▶ **The problem**
Output the data below exactly. Leave nothing out.

########

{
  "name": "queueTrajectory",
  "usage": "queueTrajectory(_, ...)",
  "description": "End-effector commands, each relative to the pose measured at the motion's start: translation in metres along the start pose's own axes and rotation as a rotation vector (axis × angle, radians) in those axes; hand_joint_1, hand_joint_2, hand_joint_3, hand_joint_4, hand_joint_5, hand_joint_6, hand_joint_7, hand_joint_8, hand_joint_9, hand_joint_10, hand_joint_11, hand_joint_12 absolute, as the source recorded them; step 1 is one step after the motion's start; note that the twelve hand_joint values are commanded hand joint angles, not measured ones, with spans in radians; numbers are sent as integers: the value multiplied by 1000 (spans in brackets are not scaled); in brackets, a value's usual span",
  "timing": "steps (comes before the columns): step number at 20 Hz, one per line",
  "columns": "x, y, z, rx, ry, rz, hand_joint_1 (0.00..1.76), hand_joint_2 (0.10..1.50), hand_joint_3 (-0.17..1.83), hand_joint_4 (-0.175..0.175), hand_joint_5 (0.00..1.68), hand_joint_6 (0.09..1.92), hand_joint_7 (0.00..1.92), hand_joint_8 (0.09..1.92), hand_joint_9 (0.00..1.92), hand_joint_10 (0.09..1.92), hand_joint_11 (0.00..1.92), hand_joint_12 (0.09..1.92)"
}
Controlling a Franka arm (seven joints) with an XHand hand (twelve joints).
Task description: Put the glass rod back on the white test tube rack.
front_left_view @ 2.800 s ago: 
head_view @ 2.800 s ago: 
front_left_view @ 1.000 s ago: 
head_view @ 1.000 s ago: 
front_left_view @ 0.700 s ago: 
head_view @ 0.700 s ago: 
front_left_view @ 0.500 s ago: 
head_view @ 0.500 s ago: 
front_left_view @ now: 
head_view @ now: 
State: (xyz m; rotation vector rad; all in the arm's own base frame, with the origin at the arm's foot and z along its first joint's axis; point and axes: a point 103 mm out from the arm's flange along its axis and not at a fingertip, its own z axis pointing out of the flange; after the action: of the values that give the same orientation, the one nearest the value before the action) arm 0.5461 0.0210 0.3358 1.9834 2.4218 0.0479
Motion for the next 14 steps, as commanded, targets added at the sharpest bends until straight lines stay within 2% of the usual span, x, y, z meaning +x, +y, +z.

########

▶ **The answer**
{
  "name": "queueTrajectory",
  "usage": "queueTrajectory(_, ...)",
  "description": "End-effector commands, each relative to the pose measured at the motion's start: translation in metres along the start pose's own axes and rotation as a rotation vector (axis × angle, radians) in those axes; hand_joint_1, hand_joint_2, hand_joint_3, hand_joint_4, hand_joint_5, hand_joint_6, hand_joint_7, hand_joint_8, hand_joint_9, hand_joint_10, hand_joint_11, hand_joint_12 absolute, as the source recorded them; step 1 is one step after the motion's start; note that the twelve hand_joint values are commanded hand joint angles, not measured ones, with spans in radians; numbers are sent as integers: the value multiplied by 1000 (spans in brackets are not scaled); in brackets, a value's usual span",
  "timing": "steps (comes before the columns): step number at 20 Hz, one per line",
  "columns": "x, y, z, rx, ry, rz, hand_joint_1 (0.00..1.76), hand_joint_2 (0.10..1.50), hand_joint_3 (-0.17..1.83), hand_joint_4 (-0.175..0.175), hand_joint_5 (0.00..1.68), hand_joint_6 (0.09..1.92), hand_joint_7 (0.00..1.92), hand_joint_8 (0.09..1.92), hand_joint_9 (0.00..1.92), hand_joint_10 (0.09..1.92), hand_joint_11 (0.00..1.92), hand_joint_12 (0.09..1.92)"
}
Controlling a Franka arm (seven joints) with an XHand hand (twelve joints).
Task description: Put the glass rod back on the white test tube rack.
front_left_view @ 2.800 s ago: 
head_view @ 2.800 s ago: 
front_left_view @ 1.000 s ago: 
head_view @ 1.000 s ago: 
front_left_view @ 0.700 s ago: 
head_view @ 0.700 s ago: 
front_left_view @ 0.500 s ago: 
head_view @ 0.500 s ago: 
front_left_view @ now: 
head_view @ now: 
State: (xyz m; rotation vector rad; all in the arm's own base frame, with the origin at the arm's foot and z along its first joint's axis; point and axes: a point 103 mm out from the arm's flange along its axis and not at a fingertip, its own z axis pointing out of the flange; after the action: of the values that give the same orientation, the one nearest the value before the action) arm 0.5461 0.0210 0.3358 1.9834 2.4218 0.0479
Motion for the next 14 steps, as commanded, targets added at the sharpest bends until straight lines stay within 2% of the usual span, x, y, z meaning +x, +y, +z.

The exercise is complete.